Le second tour des présidentielles …

Le second tour des présidentielles ... dans communiqués de presseLe FN est à près de 20%.
A force de ne pas parler de la réalité que vivent les gens, à force d’instrumentaliser le risque FN pour stériliser le débat politique et le ramener au bipartisme, les grands partis, sans les mettre au même niveau d’intention évidemment, ont contribué au constat que nous faisons.

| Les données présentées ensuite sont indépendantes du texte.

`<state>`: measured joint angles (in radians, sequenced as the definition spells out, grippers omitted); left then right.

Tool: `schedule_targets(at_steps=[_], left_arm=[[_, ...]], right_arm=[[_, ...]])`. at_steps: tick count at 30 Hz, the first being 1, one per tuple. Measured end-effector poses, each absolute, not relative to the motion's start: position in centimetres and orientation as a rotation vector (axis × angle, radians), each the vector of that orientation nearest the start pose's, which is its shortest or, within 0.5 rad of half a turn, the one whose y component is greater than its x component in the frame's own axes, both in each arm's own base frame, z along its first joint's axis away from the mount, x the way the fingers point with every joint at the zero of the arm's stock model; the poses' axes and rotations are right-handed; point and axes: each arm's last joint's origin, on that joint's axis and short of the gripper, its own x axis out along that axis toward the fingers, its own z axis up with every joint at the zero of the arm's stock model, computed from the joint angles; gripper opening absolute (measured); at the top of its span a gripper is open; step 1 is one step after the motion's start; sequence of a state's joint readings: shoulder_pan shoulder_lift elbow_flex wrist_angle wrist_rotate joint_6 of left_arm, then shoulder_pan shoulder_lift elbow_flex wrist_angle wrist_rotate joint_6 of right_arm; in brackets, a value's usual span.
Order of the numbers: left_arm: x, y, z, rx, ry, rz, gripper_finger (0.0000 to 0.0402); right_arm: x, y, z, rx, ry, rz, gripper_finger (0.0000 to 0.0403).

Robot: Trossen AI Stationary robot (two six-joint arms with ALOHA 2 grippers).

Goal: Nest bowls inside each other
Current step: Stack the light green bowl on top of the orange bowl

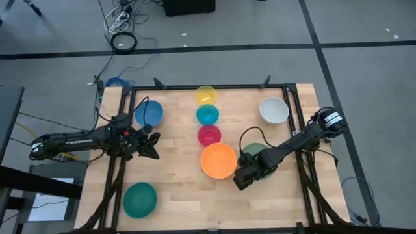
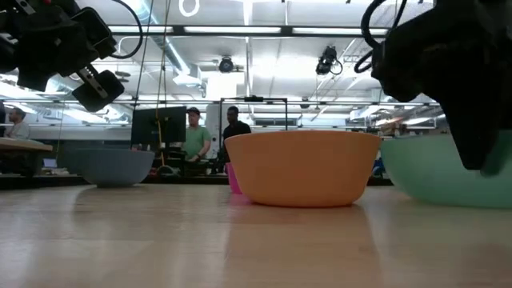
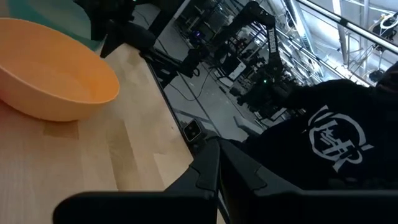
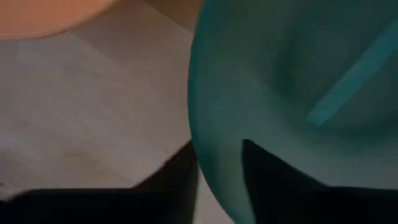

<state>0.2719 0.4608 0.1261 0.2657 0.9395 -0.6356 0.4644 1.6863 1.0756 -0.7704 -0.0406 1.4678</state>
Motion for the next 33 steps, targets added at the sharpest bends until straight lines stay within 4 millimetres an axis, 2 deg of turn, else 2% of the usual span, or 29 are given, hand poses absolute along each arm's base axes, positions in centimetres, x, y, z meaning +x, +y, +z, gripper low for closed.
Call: schedule_targets(at_steps=[2,4,9,12,15,20,27,30,33], left_arm=[[12.1,1.0,19.1,-0.651,0.269,-0.628,0.0021],[12.1,1.0,19.1,-0.652,0.268,-0.628,0.0021],[12.1,1.0,19.1,-0.654,0.269,-0.627,0.0021],[12.1,1.0,19.1,-0.653,0.267,-0.627,0.0021],[12.1,1.0,19.2,-0.65,0.264,-0.626,0.0021],[12.1,1.0,19.2,-0.648,0.263,-0.625,0.0021],[12.1,1.0,19.2,-0.646,0.259,-0.624,0.0021],[12.1,1.0,19.2,-0.647,0.261,-0.623,0.0021],[12.1,1.0,19.2,-0.647,0.261,-0.624,0.0021]], right_arm=[[27.2,13.6,18.2,0.882,1.321,-0.611,0.0038],[27.3,13.2,19.2,0.862,1.299,-0.619,0.0014],[28.2,12.7,23.4,0.767,1.26,-0.638,0.0002],[29.3,12.8,26.1,0.757,1.174,-0.583,0.0001],[30.7,12.9,27.5,0.732,1.132,-0.544,0.0001],[34.8,13.1,26.8,0.645,1.163,-0.481,0.0001],[41.8,11.8,25.5,0.541,1.183,-0.342,0.0],[43.6,11.6,25.7,0.53,1.179,-0.292,0.0],[44.3,11.6,26.8,0.487,1.18,-0.304,0.0]])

Dans ce contexte, Eva Joly est à 2,3%. Elle s’est bien battue, elle a limité la chute annoncée. Mais nous ne sommes que le plus gros des petits. Cela ne correspond pas au poids réel de l’écologie politique dans notre pays. Les verrous du « vote utile » et, peut-être, la pression des médias à la solde, sauteront pour les législatives et le vote écologiste pourra s’exprimer à l’occasion de ce scrutin essentiel pour la vie politique et la démocratie.

D’ici là, il y a le second tour des présidentielles.

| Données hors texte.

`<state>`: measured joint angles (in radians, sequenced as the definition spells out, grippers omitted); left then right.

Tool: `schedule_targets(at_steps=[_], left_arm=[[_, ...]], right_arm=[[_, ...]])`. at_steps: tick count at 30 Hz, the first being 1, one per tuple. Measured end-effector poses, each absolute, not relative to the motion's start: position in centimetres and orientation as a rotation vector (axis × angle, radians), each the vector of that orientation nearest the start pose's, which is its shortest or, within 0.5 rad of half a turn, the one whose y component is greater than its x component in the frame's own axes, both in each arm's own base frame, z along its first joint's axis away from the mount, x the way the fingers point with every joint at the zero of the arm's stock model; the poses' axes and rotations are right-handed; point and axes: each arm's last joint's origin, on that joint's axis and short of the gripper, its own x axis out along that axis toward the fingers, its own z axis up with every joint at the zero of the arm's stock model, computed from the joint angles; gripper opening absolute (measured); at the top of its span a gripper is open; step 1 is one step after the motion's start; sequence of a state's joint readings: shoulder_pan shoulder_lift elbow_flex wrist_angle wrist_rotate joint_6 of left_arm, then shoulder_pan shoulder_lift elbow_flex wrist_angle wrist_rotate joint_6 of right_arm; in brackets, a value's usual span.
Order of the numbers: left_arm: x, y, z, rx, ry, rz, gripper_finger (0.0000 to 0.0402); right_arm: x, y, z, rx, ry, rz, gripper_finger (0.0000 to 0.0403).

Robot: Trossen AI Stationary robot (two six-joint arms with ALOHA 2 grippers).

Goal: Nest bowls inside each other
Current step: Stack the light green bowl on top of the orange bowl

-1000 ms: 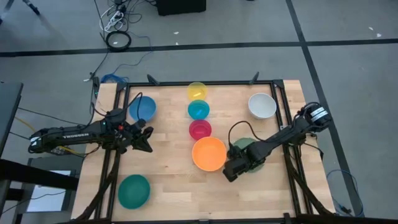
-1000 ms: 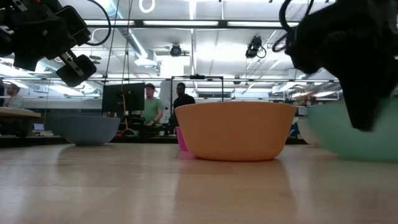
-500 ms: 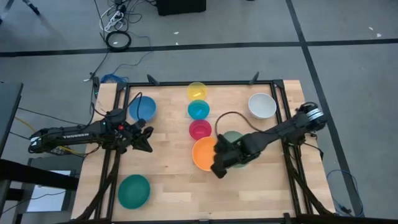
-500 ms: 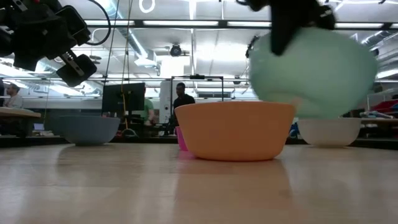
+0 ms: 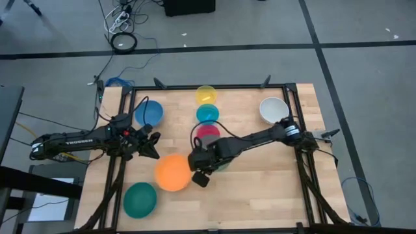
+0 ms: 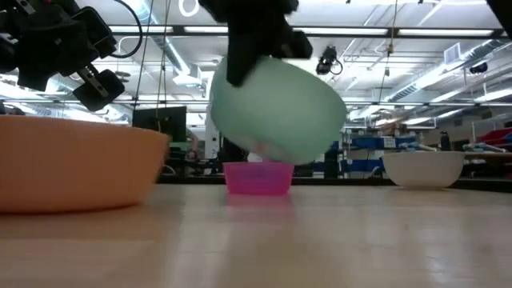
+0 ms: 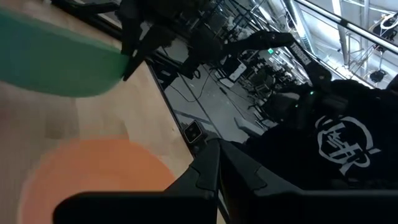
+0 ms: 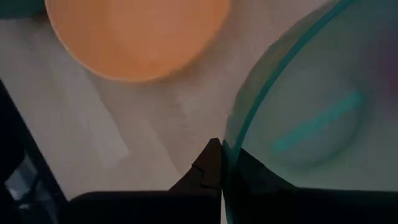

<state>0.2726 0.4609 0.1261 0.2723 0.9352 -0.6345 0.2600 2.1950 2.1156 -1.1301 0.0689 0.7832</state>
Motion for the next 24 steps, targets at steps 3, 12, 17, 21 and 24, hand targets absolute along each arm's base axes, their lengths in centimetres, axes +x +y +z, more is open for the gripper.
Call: schedule_targets(at_steps=[3,12,17,21,24], left_arm=[[12.1,1.0,19.2,-0.635,0.258,-0.628,0.0021],[12.1,1.0,18.0,-0.754,0.366,-0.517,0.0021],[11.7,-0.5,16.1,-0.899,0.62,-0.45,0.0021],[11.7,-2.0,16.4,-0.988,0.721,-0.449,0.0021],[11.7,-3.1,16.7,-1.063,0.778,-0.437,0.0021]], right_arm=[[44.3,11.5,29.2,0.497,1.124,-0.283,0.0],[44.2,12.3,30.9,0.5,1.067,-0.256,0.0],[43.0,11.9,31.9,0.427,1.061,-0.325,0.0],[42.5,10.9,32.7,0.403,1.057,-0.351,0.0],[42.2,10.4,33.3,0.391,1.043,-0.361,0.0]])
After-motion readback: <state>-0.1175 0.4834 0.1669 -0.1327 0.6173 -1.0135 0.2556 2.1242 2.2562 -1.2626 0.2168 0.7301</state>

Nous appelons à voter François Hollande et nous ferons campagne activement car rien n’est encore gagné pour la gauche. 
Elire François Hollande est, à nos yeux, très insuffisant pour que se produise le changement radical de civilisation que l’écologie politique appelle à construire, mais, au vu du scrutin, c’est une étape nécessaire.

Il est nécessaire, en effet, pour un peu de justice sociale et soulager la part de la population française qui souffre le plus, de ne pas subir cinq années de plus de politique ultra-libérale. 
Dans la situation qui est la nôtre, et dont nous devrons tirer les leçons, il est nécessaire pour que progresse l’écologie politique, d’avoir pour partenaires ceux qui, peu ou prou, partagent une partie au moins de nos objectifs et que ceux-ci soient au pouvoir plutôt que ceux avec qui nous ne partageons rien du tout et qui vont, dans la quinzaine qui vient, augmenter sans réserve leur compatibilité avec l’extrême-droite. Les législatives seront une autre étape.
Pour l’instant, il s’agit du second tour de la Présidentielle. Il n’y a d’autre choix que de voter et faire voter pour François Hollande parce que s’il n’était pas élu, cela voudrait dire que la fusion droite-extrême droite, déjà existante dans le staff de Sarkozy, aurait la voie libre pour cinq ans.